Work required — The required output is a copy of each line in the material below that includes "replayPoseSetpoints".

The data —
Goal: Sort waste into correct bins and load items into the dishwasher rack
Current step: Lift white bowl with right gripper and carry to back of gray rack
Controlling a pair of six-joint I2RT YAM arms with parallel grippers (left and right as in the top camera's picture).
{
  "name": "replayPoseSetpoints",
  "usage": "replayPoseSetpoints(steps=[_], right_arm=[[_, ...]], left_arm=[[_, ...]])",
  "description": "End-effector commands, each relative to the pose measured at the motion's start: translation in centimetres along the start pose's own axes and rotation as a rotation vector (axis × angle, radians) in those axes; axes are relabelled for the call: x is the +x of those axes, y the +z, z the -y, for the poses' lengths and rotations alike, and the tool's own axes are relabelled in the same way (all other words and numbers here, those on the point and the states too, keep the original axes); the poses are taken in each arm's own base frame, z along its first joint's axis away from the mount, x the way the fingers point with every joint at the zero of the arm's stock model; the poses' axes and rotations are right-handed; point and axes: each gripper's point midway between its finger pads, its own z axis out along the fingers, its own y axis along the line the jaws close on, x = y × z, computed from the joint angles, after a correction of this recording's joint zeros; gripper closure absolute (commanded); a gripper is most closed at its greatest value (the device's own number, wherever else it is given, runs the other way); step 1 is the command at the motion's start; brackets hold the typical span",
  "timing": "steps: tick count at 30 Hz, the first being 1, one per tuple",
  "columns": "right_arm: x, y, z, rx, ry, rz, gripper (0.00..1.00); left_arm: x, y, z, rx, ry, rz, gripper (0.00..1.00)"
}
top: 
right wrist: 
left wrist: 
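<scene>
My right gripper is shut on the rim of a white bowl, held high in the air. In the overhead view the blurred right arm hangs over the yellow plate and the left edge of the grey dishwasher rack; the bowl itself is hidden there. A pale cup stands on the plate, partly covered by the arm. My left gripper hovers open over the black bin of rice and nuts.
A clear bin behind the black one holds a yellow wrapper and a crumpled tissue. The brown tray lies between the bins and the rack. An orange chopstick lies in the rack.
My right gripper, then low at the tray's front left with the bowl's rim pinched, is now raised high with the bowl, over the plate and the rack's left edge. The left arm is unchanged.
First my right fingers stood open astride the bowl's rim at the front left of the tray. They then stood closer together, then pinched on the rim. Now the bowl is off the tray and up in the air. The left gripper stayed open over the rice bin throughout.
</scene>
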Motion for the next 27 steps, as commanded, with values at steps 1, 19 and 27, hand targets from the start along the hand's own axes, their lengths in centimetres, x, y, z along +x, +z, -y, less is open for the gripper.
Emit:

Problem solution —
  "name": "replayPoseSetpoints",
  "usage": "replayPoseSetpoints(steps=[_], right_arm=[[_, ...]], left_arm=[[_, ...]])",

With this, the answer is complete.